Task requirements:
Output the records in full, exactly as given.

━━━━━━

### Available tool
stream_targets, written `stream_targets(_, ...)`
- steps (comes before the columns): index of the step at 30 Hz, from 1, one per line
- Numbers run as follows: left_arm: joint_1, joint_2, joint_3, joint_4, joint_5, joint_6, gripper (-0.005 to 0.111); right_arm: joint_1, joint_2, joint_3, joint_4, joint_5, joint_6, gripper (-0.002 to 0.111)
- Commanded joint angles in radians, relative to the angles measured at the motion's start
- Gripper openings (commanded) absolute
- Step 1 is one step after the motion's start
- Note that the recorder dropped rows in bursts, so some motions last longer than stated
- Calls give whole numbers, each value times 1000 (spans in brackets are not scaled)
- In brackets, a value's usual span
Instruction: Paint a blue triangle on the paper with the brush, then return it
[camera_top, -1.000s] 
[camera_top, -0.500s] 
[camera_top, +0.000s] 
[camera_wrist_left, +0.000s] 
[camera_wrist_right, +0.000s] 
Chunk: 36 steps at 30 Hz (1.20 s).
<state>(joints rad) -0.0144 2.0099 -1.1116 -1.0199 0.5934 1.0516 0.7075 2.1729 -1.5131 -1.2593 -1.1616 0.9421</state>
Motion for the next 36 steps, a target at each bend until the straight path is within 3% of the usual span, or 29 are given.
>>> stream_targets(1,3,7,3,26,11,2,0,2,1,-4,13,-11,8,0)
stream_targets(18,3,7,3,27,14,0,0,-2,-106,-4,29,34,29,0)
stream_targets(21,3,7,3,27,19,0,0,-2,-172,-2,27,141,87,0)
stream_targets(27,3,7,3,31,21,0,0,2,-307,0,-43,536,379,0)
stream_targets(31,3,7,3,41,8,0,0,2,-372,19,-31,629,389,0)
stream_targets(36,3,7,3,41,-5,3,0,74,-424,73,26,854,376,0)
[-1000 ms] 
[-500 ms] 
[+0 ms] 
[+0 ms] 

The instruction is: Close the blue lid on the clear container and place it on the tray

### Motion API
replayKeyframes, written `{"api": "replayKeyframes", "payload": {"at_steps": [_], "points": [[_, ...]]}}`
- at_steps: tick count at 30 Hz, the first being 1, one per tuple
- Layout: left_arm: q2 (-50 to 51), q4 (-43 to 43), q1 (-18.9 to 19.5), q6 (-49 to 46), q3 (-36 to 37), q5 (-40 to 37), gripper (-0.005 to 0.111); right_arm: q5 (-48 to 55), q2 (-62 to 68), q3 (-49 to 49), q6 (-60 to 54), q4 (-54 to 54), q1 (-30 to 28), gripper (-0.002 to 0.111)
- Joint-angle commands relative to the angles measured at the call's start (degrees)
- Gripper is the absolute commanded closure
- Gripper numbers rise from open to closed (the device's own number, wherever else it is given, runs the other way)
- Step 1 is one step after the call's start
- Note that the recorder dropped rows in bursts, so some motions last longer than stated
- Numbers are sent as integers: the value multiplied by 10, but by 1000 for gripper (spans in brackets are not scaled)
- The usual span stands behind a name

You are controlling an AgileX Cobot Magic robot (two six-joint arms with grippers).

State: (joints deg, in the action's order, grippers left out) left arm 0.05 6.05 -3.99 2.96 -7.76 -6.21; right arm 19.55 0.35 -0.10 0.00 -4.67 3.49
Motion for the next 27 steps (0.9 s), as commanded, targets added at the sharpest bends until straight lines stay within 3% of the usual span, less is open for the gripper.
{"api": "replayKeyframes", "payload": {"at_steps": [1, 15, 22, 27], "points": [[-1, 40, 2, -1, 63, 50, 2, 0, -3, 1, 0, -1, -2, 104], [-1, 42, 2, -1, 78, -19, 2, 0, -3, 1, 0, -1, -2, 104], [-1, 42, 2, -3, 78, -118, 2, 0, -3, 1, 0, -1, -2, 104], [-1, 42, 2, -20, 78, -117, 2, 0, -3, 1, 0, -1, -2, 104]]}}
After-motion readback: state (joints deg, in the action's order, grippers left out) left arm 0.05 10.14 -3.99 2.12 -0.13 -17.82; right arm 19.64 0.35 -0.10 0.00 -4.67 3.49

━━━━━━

Solution to the problem:
### Available tool
stream_targets, written `stream_targets(_, ...)`
- steps (comes before the columns): index of the step at 30 Hz, from 1, one per line
- Numbers run as follows: left_arm: joint_1, joint_2, joint_3, joint_4, joint_5, joint_6, gripper (-0.005 to 0.111); right_arm: joint_1, joint_2, joint_3, joint_4, joint_5, joint_6, gripper (-0.002 to 0.111)
- Commanded joint angles in radians, relative to the angles measured at the motion's start
- Gripper openings (commanded) absolute
- Step 1 is one step after the motion's start
- Note that the recorder dropped rows in bursts, so some motions last longer than stated
- Calls give whole numbers, each value times 1000 (spans in brackets are not scaled)
- In brackets, a value's usual span
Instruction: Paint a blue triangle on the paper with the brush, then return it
[camera_top, -1.000s] 
[camera_top, -0.500s] 
[camera_top, +0.000s] 
[camera_wrist_left, +0.000s] 
[camera_wrist_right, +0.000s] 
Chunk: 36 steps at 30 Hz (1.20 s).
<state>(joints rad) -0.0144 2.0099 -1.1116 -1.0199 0.5934 1.0516 0.7075 2.1729 -1.5131 -1.2593 -1.1616 0.9421</state>
Motion for the next 36 steps, a target at each bend until the straight path is within 3% of the usual span, or 29 are given.
>>> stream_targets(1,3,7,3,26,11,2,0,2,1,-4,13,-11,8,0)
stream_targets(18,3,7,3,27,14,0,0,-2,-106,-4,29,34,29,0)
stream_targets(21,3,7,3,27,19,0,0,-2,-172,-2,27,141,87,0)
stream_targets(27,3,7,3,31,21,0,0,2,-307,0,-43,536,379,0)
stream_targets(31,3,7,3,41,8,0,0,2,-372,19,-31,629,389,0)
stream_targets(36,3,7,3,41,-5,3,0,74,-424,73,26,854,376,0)
[-1000 ms] 
[-500 ms] 
[+0 ms] 
[+0 ms] 

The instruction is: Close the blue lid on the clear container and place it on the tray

### Motion API
replayKeyframes, written `{"api": "replayKeyframes", "payload": {"at_steps": [_], "points": [[_, ...]]}}`
- at_steps: tick count at 30 Hz, the first being 1, one per tuple
- Layout: left_arm: q2 (-50 to 51), q4 (-43 to 43), q1 (-18.9 to 19.5), q6 (-49 to 46), q3 (-36 to 37), q5 (-40 to 37), gripper (-0.005 to 0.111); right_arm: q5 (-48 to 55), q2 (-62 to 68), q3 (-49 to 49), q6 (-60 to 54), q4 (-54 to 54), q1 (-30 to 28), gripper (-0.002 to 0.111)
- Joint-angle commands relative to the angles measured at the call's start (degrees)
- Gripper is the absolute commanded closure
- Gripper numbers rise from open to closed (the device's own number, wherever else it is given, runs the other way)
- Step 1 is one step after the call's start
- Note that the recorder dropped rows in bursts, so some motions last longer than stated
- Numbers are sent as integers: the value multiplied by 10, but by 1000 for gripper (spans in brackets are not scaled)
- The usual span stands behind a name

You are controlling an AgileX Cobot Magic robot (two six-joint arms with grippers).

State: (joints deg, in the action's order, grippers left out) left arm 0.05 6.05 -3.99 2.96 -7.76 -6.21; right arm 19.55 0.35 -0.10 0.00 -4.67 3.49
Motion for the next 27 steps (0.9 s), as commanded, targets added at the sharpest bends until straight lines stay within 3% of the usual span, less is open for the gripper.
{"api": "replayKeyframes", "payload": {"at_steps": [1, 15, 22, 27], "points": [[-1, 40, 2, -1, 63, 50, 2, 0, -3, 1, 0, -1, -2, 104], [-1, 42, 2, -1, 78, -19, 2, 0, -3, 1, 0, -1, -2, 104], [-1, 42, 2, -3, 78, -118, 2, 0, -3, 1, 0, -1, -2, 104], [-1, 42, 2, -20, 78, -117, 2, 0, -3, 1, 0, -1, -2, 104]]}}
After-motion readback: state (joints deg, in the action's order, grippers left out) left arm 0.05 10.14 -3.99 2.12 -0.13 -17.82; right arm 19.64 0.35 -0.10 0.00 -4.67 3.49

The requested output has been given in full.